- _How to complete this task_: How many lines below contain the string "brackets"? Reply with the figure and no further words.

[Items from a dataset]
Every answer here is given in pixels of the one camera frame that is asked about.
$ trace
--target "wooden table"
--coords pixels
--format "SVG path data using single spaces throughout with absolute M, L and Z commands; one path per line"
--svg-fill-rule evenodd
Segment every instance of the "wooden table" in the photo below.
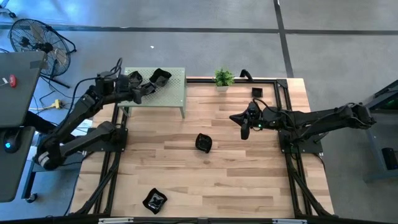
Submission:
M 288 84 L 293 110 L 309 112 L 303 80 L 288 79 Z M 134 108 L 127 121 L 129 138 L 119 166 L 112 216 L 154 216 L 142 201 L 155 187 L 168 197 L 157 217 L 293 217 L 286 163 L 276 131 L 251 131 L 243 141 L 240 127 L 228 119 L 247 108 L 251 88 L 256 86 L 263 88 L 262 99 L 275 105 L 272 85 L 235 84 L 219 93 L 214 84 L 189 83 L 185 119 L 176 108 Z M 112 112 L 113 105 L 105 106 L 94 117 L 94 124 L 111 120 Z M 198 133 L 213 139 L 209 154 L 195 149 Z M 103 155 L 96 152 L 84 161 L 72 212 L 97 187 Z M 303 154 L 303 163 L 309 189 L 333 213 L 319 158 Z M 102 207 L 108 189 L 104 192 Z M 301 191 L 298 194 L 302 203 Z

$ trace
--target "red button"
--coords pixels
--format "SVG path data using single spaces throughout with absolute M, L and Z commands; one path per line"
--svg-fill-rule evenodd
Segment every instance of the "red button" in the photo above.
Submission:
M 17 86 L 17 78 L 15 75 L 10 75 L 10 86 L 13 88 Z

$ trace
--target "potted plant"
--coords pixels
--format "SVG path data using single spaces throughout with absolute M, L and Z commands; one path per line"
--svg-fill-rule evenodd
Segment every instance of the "potted plant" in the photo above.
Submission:
M 215 75 L 217 91 L 226 91 L 234 83 L 234 75 L 228 69 L 216 70 Z

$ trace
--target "white pot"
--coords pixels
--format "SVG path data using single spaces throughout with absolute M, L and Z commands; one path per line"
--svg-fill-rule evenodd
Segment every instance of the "white pot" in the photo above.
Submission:
M 217 91 L 226 91 L 229 86 L 218 86 Z

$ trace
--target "black desk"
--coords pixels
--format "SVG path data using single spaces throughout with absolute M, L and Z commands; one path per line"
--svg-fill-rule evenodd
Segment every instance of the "black desk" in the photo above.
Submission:
M 2 78 L 8 80 L 10 74 L 17 78 L 15 88 L 0 86 L 0 202 L 9 202 L 16 196 L 35 128 L 24 125 L 21 146 L 12 154 L 4 150 L 3 135 L 7 128 L 25 123 L 44 58 L 44 52 L 0 54 L 0 82 L 3 83 Z

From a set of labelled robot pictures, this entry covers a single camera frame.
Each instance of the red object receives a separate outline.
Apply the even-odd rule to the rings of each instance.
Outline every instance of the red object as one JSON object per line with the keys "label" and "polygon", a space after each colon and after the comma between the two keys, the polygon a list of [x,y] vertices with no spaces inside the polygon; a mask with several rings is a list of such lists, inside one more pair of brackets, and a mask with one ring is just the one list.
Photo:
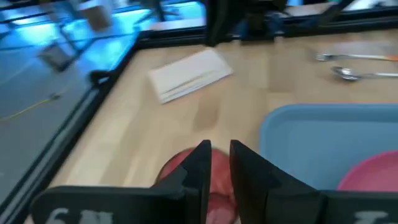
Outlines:
{"label": "red object", "polygon": [[[174,155],[160,170],[156,182],[171,173],[193,149]],[[238,216],[229,173],[229,155],[218,149],[211,150],[211,179],[206,224],[234,223]]]}
{"label": "red object", "polygon": [[350,170],[338,190],[398,192],[398,151],[366,159]]}

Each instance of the metal spoon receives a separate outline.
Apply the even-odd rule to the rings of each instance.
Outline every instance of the metal spoon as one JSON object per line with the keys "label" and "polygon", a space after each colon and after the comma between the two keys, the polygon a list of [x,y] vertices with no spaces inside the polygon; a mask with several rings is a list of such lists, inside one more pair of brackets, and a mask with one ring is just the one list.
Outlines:
{"label": "metal spoon", "polygon": [[348,54],[339,54],[339,55],[332,55],[332,54],[315,54],[315,60],[321,62],[327,62],[330,60],[337,60],[337,59],[349,59],[349,58],[357,58],[357,59],[373,59],[373,60],[388,60],[393,62],[398,62],[398,56],[381,56],[381,55],[348,55]]}
{"label": "metal spoon", "polygon": [[333,67],[331,68],[340,78],[348,81],[358,81],[362,78],[381,78],[381,77],[396,77],[398,73],[354,73],[350,68]]}

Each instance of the black metal frame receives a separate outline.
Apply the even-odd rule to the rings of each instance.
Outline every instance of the black metal frame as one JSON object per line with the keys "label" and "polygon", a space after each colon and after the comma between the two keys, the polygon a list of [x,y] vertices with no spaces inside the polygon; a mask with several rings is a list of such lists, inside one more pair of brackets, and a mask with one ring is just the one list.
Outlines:
{"label": "black metal frame", "polygon": [[[286,37],[298,37],[303,35],[320,35],[335,34],[341,32],[357,32],[363,30],[374,29],[390,29],[398,28],[398,7],[375,8],[364,11],[343,12],[335,22],[322,26],[318,29],[310,30],[286,30]],[[300,16],[287,17],[282,19],[282,23],[286,26],[298,24],[307,19],[314,19],[317,16]],[[139,35],[134,36],[131,44],[117,64],[110,71],[102,71],[101,75],[91,74],[93,88],[88,90],[85,97],[77,104],[76,108],[70,113],[70,116],[63,123],[62,127],[55,134],[53,139],[47,144],[43,153],[34,162],[31,170],[20,181],[18,186],[10,194],[8,199],[0,205],[0,223],[22,223],[28,215],[28,207],[32,197],[45,189],[55,176],[64,160],[72,151],[77,140],[85,131],[91,119],[99,109],[100,105],[111,91],[118,78],[122,75],[123,70],[133,58],[135,53],[141,49],[149,49],[156,47],[172,47],[181,45],[202,44],[205,41],[205,27],[192,27],[175,30],[162,31],[143,31]],[[272,40],[275,36],[280,35],[277,32],[270,32],[265,35],[264,40]],[[225,42],[232,39],[241,39],[242,37],[233,37],[227,35],[224,37]],[[79,117],[75,117],[76,112],[84,107],[86,99],[90,95],[95,95],[85,106],[84,111]],[[67,127],[70,128],[67,136],[60,139],[60,133]]]}

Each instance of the blue tray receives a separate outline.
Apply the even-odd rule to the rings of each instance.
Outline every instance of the blue tray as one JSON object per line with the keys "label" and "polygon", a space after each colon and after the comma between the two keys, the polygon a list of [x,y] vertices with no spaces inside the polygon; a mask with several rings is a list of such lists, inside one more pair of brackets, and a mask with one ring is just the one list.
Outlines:
{"label": "blue tray", "polygon": [[289,105],[260,128],[260,155],[319,190],[376,154],[398,150],[398,105]]}

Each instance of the metal utensil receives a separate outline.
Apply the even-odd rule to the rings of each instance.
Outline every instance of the metal utensil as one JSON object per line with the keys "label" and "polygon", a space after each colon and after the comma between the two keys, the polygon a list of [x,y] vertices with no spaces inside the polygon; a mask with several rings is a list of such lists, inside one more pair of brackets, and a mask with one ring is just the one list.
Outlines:
{"label": "metal utensil", "polygon": [[382,77],[396,77],[398,78],[398,73],[354,73],[350,68],[343,67],[333,67],[332,70],[342,79],[348,81],[358,81],[362,78],[382,78]]}
{"label": "metal utensil", "polygon": [[382,55],[349,55],[349,54],[339,54],[339,55],[332,55],[332,54],[320,54],[316,53],[315,60],[320,62],[327,62],[330,60],[337,60],[337,59],[370,59],[370,60],[388,60],[393,62],[398,62],[398,56],[382,56]]}

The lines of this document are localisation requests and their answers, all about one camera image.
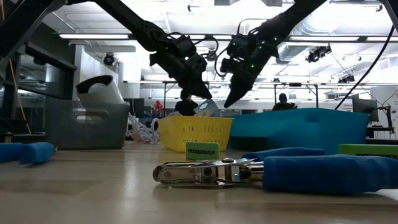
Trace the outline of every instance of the gray plastic bin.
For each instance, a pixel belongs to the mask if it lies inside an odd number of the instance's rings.
[[[121,149],[129,106],[46,98],[48,142],[60,149]]]

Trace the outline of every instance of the metal ratchet buckle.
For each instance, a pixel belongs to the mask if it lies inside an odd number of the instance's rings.
[[[232,166],[239,167],[238,175],[232,175]],[[219,177],[221,167],[224,167],[224,179]],[[261,181],[262,162],[231,158],[221,161],[166,162],[157,166],[152,175],[155,181],[172,187],[227,187]]]

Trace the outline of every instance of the monitor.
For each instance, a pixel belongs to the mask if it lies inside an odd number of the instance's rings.
[[[369,115],[369,121],[379,122],[379,110],[376,100],[353,98],[353,111],[355,113],[366,113]]]

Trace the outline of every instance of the yellow cable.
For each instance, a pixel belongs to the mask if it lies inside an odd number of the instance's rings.
[[[6,20],[6,13],[4,12],[3,0],[0,0],[0,3],[1,3],[1,17],[2,17],[3,21],[5,21]],[[10,63],[10,68],[11,68],[12,80],[14,81],[15,94],[17,95],[17,99],[18,99],[18,103],[19,103],[19,108],[21,109],[22,117],[24,118],[24,121],[26,122],[27,130],[28,130],[29,134],[32,134],[32,131],[30,130],[29,123],[26,121],[25,112],[24,112],[24,108],[22,107],[21,99],[19,98],[19,95],[18,95],[17,80],[16,80],[14,67],[12,65],[12,60],[11,59],[9,59],[9,63]]]

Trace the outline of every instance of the table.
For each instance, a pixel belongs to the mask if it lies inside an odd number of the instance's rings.
[[[398,190],[334,197],[169,189],[152,180],[156,165],[184,157],[127,142],[123,150],[58,151],[40,166],[0,164],[2,223],[397,223]]]

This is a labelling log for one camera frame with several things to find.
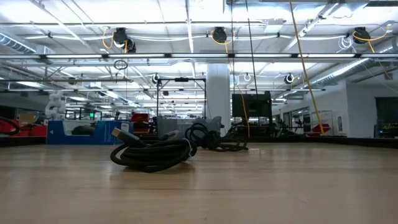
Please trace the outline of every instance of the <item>white robot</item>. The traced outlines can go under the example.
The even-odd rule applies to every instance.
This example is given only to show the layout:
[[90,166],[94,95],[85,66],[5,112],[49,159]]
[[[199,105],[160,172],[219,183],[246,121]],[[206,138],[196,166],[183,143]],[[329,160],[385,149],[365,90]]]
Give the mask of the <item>white robot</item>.
[[61,100],[62,91],[56,91],[49,96],[49,103],[45,107],[45,117],[49,120],[58,120],[65,114],[65,102]]

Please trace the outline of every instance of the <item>yellow cable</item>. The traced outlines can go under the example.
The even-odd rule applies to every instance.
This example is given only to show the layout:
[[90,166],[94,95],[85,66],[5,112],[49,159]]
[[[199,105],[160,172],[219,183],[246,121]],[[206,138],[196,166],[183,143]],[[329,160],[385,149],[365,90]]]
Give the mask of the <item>yellow cable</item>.
[[248,124],[248,137],[250,138],[250,125],[249,125],[248,114],[246,113],[246,107],[244,105],[243,93],[242,93],[241,89],[239,88],[238,84],[236,83],[236,79],[235,78],[234,78],[234,82],[235,82],[235,85],[238,88],[239,92],[241,93],[242,105],[243,105],[243,111],[244,111],[244,118],[246,119],[246,123]]
[[248,138],[250,138],[250,125],[249,125],[248,115],[246,114],[246,107],[245,107],[245,105],[244,105],[244,99],[243,99],[243,94],[242,94],[242,92],[241,92],[241,97],[242,97],[244,118],[246,119],[246,123],[248,124]]
[[213,41],[214,41],[216,44],[226,45],[226,44],[231,43],[232,40],[233,40],[233,38],[232,38],[232,40],[230,40],[228,43],[220,43],[220,42],[217,42],[217,41],[213,38],[213,33],[214,33],[214,31],[212,30],[212,31],[210,32],[210,37],[213,39]]
[[114,34],[114,32],[112,32],[112,42],[111,42],[111,45],[110,46],[107,46],[106,44],[105,44],[105,33],[106,33],[106,30],[107,30],[108,28],[106,28],[105,27],[105,29],[104,29],[104,34],[102,35],[102,44],[104,45],[104,47],[106,47],[107,49],[110,49],[111,47],[112,47],[112,45],[113,45],[113,34]]
[[[369,46],[370,46],[372,52],[375,54],[375,51],[374,51],[373,46],[372,46],[372,44],[371,44],[370,41],[368,41],[368,44],[369,44]],[[385,74],[387,77],[391,78],[390,75],[385,71],[384,66],[381,64],[381,62],[379,62],[379,65],[383,68],[384,74]]]
[[304,71],[305,79],[306,79],[306,81],[307,81],[308,89],[310,90],[310,94],[311,94],[311,98],[312,98],[313,107],[314,107],[314,109],[315,109],[315,114],[317,115],[318,124],[319,124],[319,127],[320,127],[320,129],[321,129],[321,134],[324,134],[324,132],[323,132],[322,121],[321,121],[321,119],[320,119],[320,117],[319,117],[319,112],[318,112],[318,108],[317,108],[317,102],[315,101],[315,98],[314,98],[314,96],[313,96],[311,83],[310,83],[310,80],[309,80],[308,75],[307,75],[307,70],[305,69],[304,58],[303,58],[303,52],[302,52],[302,50],[301,50],[301,44],[300,44],[300,39],[299,39],[299,33],[297,32],[297,24],[296,24],[296,20],[294,19],[293,3],[292,3],[292,0],[289,0],[289,4],[290,4],[290,12],[292,13],[292,19],[293,19],[293,24],[294,24],[294,31],[295,31],[295,35],[296,35],[296,39],[297,39],[298,51],[300,51],[301,64],[303,65],[303,71]]
[[376,37],[374,39],[364,39],[364,38],[357,37],[357,36],[355,36],[355,33],[357,33],[356,31],[353,32],[353,37],[357,38],[358,40],[362,40],[362,41],[375,41],[375,40],[378,40],[378,39],[381,39],[381,38],[385,37],[388,34],[387,31],[389,29],[390,29],[390,26],[387,26],[386,27],[386,32],[383,35],[381,35],[380,37]]

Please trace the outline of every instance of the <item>cable reel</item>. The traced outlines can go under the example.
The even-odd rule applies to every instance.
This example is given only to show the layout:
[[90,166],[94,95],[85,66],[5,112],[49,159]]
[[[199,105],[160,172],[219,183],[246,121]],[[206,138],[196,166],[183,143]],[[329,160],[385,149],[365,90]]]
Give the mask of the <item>cable reel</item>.
[[290,85],[294,81],[294,76],[291,73],[289,73],[288,75],[285,76],[284,81],[286,84]]

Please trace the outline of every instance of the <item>red object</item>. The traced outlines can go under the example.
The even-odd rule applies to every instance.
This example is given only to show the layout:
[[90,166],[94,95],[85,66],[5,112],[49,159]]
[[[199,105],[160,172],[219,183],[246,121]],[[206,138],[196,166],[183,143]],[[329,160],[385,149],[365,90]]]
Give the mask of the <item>red object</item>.
[[[149,114],[147,113],[134,113],[131,116],[131,122],[144,122],[144,123],[149,123]],[[148,128],[135,128],[134,127],[134,134],[148,134],[149,133],[149,127]]]
[[[18,120],[11,120],[14,122],[16,125],[19,125]],[[0,121],[0,132],[9,132],[12,131],[14,127],[12,127],[10,124],[7,122]],[[12,137],[18,137],[18,136],[47,136],[47,126],[21,126],[20,131],[18,134],[13,135]]]
[[[323,127],[324,133],[326,133],[330,130],[329,124],[322,124],[322,127]],[[315,127],[313,127],[312,133],[307,133],[307,135],[310,137],[320,136],[321,135],[321,127],[319,126],[319,124],[316,125]]]

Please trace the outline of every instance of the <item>fluorescent light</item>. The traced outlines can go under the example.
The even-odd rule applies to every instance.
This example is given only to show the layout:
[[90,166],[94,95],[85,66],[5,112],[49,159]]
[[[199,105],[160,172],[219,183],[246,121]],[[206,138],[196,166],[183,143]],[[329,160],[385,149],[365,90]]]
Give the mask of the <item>fluorescent light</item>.
[[398,54],[362,54],[363,58],[396,58]]
[[77,100],[77,101],[86,101],[86,98],[83,97],[77,97],[77,96],[70,96],[69,98],[73,99],[73,100]]
[[46,55],[47,58],[102,58],[102,55]]
[[197,109],[195,109],[195,108],[174,108],[174,110],[187,110],[187,111],[188,110],[193,110],[193,111],[196,111]]
[[[298,92],[298,91],[310,91],[309,89],[292,89],[292,93]],[[325,91],[325,89],[312,89],[312,91]]]
[[[291,57],[291,54],[253,54],[256,58],[275,58],[275,57]],[[235,57],[252,57],[252,54],[236,54]]]
[[42,85],[40,85],[38,83],[34,83],[34,82],[17,82],[17,83],[21,84],[21,85],[25,85],[25,86],[36,87],[36,88],[42,87]]
[[109,58],[162,58],[164,54],[111,54]]
[[39,55],[0,55],[0,59],[40,59]]
[[226,58],[228,54],[172,54],[174,58]]
[[355,54],[308,54],[307,57],[333,57],[333,58],[340,58],[340,57],[354,57]]
[[205,99],[171,99],[171,98],[167,98],[167,99],[159,99],[159,101],[204,101]]
[[40,91],[40,90],[36,90],[36,89],[16,89],[16,90],[7,90],[7,91]]

- _Task solution_: 5